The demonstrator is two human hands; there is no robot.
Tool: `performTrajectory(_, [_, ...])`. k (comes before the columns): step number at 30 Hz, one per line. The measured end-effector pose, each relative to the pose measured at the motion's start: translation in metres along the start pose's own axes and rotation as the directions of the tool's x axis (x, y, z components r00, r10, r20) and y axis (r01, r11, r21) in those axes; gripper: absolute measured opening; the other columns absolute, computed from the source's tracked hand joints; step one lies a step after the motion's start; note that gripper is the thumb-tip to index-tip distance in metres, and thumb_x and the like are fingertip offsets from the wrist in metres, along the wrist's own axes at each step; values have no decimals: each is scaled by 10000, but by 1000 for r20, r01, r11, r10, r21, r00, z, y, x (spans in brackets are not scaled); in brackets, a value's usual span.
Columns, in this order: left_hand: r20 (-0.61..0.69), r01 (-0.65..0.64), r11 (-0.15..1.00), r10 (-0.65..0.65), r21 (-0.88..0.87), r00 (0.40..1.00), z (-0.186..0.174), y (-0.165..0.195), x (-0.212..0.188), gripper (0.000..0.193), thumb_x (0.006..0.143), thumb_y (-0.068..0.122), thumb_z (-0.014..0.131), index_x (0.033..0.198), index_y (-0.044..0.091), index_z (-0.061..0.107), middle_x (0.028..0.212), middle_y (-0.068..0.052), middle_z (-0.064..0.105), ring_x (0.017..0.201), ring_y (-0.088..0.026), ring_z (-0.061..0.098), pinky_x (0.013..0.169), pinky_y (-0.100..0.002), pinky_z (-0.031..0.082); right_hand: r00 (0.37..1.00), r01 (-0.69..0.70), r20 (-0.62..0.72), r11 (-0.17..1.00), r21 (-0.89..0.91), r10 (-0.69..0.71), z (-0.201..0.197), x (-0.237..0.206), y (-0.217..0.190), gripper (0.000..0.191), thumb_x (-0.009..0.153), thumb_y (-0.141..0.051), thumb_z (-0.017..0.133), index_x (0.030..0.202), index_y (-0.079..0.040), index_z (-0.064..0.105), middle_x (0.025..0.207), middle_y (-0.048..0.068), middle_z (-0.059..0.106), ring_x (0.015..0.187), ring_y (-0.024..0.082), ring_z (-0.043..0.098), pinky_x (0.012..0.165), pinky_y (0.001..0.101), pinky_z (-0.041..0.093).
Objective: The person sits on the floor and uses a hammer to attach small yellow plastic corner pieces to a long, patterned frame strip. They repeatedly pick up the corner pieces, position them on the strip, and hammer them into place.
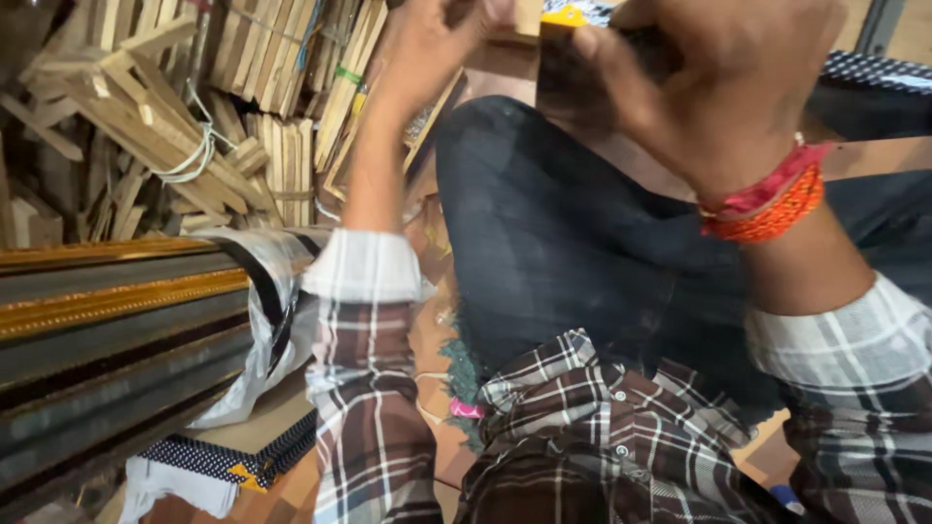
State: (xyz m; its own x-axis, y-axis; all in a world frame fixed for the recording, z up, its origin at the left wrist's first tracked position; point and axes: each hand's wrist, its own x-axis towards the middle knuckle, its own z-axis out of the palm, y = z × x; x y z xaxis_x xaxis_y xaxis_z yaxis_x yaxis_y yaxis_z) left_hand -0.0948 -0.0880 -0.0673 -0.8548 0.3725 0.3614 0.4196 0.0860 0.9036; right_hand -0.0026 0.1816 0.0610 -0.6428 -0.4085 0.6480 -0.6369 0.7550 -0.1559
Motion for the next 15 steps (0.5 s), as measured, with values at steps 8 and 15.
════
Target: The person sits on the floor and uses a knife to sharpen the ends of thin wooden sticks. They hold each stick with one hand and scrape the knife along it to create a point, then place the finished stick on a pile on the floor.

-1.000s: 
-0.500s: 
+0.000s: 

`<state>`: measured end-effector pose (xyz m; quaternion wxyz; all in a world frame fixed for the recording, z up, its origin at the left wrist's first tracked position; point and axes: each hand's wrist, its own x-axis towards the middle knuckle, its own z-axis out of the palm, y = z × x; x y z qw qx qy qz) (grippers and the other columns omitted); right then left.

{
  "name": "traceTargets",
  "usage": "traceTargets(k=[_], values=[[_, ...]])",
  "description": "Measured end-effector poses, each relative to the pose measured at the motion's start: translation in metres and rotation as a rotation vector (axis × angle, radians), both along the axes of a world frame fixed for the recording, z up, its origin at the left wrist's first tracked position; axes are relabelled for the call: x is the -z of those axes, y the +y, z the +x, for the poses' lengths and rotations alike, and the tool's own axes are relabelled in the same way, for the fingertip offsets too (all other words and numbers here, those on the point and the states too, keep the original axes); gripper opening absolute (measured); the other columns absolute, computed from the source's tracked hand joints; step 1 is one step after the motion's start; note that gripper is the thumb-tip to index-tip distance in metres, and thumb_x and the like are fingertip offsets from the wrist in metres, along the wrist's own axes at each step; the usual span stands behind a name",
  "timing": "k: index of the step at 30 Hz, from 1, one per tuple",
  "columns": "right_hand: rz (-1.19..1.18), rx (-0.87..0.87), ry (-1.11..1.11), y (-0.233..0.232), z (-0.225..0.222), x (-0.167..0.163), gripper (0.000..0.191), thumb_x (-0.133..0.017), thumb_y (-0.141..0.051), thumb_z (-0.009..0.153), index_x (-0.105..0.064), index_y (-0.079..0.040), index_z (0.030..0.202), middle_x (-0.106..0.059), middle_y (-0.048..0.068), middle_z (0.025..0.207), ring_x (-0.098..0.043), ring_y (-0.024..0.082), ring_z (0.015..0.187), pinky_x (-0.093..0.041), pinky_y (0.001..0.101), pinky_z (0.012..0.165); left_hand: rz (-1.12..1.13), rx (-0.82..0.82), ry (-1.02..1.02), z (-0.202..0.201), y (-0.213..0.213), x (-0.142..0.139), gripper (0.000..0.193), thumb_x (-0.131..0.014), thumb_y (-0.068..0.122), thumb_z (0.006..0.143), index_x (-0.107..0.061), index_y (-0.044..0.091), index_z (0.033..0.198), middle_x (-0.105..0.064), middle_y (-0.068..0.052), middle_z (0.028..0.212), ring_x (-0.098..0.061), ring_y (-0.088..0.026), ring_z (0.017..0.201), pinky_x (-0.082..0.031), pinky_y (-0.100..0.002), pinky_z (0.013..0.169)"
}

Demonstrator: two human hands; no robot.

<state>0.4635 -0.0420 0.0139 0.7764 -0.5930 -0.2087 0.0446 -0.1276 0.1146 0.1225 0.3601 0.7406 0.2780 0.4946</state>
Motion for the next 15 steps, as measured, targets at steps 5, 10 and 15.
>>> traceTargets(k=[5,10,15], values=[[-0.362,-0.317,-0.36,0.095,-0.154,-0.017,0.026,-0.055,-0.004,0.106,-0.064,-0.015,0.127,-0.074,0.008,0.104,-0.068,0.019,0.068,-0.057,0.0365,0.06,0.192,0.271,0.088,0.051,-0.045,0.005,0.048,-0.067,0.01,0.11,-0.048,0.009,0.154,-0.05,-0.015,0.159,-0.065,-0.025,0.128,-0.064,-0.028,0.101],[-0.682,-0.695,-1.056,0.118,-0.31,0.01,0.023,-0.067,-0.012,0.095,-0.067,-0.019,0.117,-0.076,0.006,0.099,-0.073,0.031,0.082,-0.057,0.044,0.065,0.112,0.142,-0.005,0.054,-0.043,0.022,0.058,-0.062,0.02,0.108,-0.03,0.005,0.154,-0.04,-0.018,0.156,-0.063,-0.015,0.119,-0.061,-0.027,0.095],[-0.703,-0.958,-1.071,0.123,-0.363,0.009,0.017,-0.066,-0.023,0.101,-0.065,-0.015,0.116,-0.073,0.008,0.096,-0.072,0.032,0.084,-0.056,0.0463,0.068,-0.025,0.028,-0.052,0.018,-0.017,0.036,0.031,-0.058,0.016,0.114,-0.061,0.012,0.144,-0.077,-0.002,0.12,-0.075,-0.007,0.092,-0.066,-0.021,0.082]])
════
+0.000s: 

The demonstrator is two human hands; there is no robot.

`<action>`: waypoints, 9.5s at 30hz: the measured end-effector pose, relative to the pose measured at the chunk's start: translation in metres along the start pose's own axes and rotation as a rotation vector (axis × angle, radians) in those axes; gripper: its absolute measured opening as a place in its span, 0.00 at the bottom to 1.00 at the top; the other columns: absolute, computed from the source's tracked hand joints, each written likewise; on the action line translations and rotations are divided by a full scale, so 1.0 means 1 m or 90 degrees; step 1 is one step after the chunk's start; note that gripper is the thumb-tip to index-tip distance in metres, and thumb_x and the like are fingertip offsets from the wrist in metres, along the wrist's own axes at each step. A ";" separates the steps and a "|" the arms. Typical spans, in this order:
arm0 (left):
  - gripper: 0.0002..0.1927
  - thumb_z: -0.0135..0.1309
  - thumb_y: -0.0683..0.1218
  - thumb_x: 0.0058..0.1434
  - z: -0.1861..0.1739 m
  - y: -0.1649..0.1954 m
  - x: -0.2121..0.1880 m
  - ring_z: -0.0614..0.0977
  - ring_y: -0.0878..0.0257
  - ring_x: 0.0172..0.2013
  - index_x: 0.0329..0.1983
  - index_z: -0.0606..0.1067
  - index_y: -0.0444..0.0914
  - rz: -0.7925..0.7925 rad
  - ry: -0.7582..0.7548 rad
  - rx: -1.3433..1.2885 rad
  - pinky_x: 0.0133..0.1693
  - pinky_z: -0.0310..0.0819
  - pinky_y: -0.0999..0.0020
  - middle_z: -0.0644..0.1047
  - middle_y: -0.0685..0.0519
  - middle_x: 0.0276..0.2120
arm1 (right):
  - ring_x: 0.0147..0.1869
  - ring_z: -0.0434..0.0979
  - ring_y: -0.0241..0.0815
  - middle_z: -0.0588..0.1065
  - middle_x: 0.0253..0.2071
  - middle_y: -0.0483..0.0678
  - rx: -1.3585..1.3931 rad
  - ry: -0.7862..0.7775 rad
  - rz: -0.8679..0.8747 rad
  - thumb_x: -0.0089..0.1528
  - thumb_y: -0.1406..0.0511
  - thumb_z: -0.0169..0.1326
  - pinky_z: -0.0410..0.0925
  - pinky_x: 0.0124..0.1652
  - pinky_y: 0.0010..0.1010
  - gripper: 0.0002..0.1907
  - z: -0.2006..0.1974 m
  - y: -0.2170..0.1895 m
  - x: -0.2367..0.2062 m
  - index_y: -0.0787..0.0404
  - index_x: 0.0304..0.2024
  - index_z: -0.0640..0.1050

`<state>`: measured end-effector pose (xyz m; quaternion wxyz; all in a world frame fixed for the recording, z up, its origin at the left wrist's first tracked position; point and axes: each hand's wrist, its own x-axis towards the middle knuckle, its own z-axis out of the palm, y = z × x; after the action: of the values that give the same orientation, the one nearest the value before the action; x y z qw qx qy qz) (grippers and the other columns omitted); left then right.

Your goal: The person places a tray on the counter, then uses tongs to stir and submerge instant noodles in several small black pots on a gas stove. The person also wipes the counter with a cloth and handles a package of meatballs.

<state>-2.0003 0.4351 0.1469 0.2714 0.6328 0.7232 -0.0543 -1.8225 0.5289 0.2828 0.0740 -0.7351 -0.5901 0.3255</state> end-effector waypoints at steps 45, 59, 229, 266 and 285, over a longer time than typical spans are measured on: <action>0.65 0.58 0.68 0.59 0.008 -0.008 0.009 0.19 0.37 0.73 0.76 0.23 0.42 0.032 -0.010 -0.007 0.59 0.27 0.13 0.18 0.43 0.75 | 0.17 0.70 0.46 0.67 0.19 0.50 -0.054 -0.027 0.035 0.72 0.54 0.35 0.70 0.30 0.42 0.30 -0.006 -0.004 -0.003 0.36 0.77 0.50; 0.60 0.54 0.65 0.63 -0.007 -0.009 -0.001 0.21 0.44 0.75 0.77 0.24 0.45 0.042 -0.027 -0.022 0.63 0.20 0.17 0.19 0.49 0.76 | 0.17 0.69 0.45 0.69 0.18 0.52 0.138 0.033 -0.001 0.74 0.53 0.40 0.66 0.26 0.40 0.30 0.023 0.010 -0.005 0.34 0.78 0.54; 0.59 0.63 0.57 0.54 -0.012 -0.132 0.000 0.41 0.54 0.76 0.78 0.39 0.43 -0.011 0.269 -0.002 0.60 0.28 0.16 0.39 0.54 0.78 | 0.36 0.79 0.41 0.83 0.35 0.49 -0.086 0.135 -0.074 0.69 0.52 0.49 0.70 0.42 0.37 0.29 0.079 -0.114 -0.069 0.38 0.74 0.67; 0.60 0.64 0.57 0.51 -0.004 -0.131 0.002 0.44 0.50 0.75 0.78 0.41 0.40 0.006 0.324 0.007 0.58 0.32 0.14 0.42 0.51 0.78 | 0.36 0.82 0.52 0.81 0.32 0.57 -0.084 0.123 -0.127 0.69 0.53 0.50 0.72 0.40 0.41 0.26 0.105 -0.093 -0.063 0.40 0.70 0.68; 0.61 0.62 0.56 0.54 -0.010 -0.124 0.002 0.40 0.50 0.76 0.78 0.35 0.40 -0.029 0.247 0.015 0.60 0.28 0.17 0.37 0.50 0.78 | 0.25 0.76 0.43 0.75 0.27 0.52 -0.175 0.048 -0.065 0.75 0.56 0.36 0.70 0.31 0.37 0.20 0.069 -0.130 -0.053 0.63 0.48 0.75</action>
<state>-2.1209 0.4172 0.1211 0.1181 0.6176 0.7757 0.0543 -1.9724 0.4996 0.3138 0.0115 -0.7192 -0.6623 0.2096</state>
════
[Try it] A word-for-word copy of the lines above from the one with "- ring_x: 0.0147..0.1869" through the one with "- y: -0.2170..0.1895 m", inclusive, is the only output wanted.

[Output for this task]
  - ring_x: 0.0147..0.1869
  - ring_z: -0.0434..0.0979
  - ring_y: -0.0241..0.0815
  - middle_z: -0.0588..0.1065
  - middle_x: 0.0253..0.2071
  - middle_y: -0.0483..0.0678
  - rx: -1.3585..1.3931 rad
  - ry: -0.7862..0.7775 rad
  - rz: -0.8679..0.8747 rad
  - thumb_x: -0.0089..0.1528
  - thumb_y: -0.1406..0.0511
  - thumb_z: -0.0169..0.1326
  - pinky_z: -0.0410..0.0925
  - pinky_x: 0.0124..0.1652
  - pinky_y: 0.0010..0.1010
  - gripper: 0.0002..0.1907
  - z: -0.2006..0.1974 m
  - y: -0.2170..0.1895 m

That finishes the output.